▶ [What you have to do]: Once you find the line in the listing below that contains "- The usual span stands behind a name", copy it and every following line exactly, stopping at the end.

▶ [Data provided]:
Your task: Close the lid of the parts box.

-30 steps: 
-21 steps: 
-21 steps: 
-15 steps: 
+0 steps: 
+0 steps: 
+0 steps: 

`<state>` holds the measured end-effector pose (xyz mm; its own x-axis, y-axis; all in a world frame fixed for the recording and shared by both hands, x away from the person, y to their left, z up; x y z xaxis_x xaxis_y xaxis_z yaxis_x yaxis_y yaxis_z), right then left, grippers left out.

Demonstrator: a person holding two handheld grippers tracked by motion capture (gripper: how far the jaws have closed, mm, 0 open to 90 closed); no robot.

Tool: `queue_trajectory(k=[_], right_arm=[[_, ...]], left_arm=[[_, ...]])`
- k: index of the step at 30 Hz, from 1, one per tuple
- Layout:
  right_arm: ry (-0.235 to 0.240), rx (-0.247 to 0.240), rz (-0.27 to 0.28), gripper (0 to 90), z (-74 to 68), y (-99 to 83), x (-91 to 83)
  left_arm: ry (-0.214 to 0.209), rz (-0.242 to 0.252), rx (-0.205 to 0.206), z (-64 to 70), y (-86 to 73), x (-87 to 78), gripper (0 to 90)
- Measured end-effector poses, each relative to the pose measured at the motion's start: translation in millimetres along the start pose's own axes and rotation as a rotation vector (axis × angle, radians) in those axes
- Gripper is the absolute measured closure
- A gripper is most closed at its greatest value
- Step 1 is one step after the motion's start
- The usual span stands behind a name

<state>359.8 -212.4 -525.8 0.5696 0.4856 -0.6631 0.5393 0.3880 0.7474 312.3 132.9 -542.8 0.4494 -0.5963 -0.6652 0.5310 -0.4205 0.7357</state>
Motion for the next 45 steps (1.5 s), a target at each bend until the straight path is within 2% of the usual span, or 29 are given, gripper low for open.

▶ [Written solution]:
- The usual span stands behind a name

<state>359.8 -212.4 -525.8 0.5696 0.4856 -0.6631 0.5393 0.3880 0.7474 312.3 132.9 -542.8 0.4494 -0.5963 -0.6652 0.5310 -0.4205 0.7357</state>
Motion for the next 45 steps (1.5 s), a target at each bend until the straight path is within 2% of the usual span, or 29 are given, gripper low for open.

Nothing further is required of this output.